Write each line word for word, from the line that contains "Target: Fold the" through the last line of the material below.

════════════════

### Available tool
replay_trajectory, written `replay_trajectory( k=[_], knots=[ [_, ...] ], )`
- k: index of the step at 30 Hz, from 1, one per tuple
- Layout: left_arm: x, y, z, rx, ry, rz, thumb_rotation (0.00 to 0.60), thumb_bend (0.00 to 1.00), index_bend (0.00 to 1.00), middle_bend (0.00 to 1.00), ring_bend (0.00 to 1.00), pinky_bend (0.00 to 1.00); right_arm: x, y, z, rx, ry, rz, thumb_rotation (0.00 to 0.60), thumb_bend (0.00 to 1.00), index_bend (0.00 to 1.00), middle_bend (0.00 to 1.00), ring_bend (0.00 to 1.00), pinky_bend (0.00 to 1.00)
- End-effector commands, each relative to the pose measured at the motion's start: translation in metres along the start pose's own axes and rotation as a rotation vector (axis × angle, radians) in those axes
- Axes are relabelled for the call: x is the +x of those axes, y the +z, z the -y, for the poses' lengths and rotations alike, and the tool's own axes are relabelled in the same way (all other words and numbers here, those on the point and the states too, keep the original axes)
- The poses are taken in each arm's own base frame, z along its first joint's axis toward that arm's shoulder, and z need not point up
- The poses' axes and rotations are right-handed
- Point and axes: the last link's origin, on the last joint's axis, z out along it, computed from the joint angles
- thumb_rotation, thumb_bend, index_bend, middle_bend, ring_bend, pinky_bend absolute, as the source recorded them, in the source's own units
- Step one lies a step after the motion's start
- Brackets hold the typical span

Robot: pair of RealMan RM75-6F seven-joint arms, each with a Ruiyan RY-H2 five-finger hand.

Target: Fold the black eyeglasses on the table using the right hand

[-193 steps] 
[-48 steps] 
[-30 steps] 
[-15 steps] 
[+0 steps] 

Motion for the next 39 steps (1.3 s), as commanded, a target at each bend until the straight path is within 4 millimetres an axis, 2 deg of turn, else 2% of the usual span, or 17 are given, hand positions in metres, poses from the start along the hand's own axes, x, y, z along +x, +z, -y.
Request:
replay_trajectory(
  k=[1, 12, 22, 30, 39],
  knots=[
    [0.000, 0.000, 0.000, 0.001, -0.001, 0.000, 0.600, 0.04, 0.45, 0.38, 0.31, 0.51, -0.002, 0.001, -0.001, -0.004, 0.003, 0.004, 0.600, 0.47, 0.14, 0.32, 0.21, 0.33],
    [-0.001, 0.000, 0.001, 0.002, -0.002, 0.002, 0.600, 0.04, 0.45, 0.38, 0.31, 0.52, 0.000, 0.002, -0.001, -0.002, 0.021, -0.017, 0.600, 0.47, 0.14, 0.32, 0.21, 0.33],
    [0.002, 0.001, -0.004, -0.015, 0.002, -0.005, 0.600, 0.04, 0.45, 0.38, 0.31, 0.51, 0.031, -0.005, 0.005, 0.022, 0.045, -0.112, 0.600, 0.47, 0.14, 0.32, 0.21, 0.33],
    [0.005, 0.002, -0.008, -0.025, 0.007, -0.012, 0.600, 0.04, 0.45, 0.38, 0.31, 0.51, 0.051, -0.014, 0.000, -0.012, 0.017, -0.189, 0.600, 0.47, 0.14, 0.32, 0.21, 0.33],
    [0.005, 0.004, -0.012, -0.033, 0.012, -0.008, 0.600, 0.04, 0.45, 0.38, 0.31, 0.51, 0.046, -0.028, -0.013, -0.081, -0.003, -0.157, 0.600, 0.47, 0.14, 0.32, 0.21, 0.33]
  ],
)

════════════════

| ANSWER TO THIS EXERCISE |
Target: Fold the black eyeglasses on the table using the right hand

[-193 steps] 
[-48 steps] 
[-30 steps] 
[-15 steps] 
[+0 steps] 

Motion for the next 39 steps (1.3 s), as commanded, a target at each bend until the straight path is within 4 millimetres an axis, 2 deg of turn, else 2% of the usual span, or 17 are given, hand positions in metres, poses from the start along the hand's own axes, x, y, z along +x, +z, -y.
Request:
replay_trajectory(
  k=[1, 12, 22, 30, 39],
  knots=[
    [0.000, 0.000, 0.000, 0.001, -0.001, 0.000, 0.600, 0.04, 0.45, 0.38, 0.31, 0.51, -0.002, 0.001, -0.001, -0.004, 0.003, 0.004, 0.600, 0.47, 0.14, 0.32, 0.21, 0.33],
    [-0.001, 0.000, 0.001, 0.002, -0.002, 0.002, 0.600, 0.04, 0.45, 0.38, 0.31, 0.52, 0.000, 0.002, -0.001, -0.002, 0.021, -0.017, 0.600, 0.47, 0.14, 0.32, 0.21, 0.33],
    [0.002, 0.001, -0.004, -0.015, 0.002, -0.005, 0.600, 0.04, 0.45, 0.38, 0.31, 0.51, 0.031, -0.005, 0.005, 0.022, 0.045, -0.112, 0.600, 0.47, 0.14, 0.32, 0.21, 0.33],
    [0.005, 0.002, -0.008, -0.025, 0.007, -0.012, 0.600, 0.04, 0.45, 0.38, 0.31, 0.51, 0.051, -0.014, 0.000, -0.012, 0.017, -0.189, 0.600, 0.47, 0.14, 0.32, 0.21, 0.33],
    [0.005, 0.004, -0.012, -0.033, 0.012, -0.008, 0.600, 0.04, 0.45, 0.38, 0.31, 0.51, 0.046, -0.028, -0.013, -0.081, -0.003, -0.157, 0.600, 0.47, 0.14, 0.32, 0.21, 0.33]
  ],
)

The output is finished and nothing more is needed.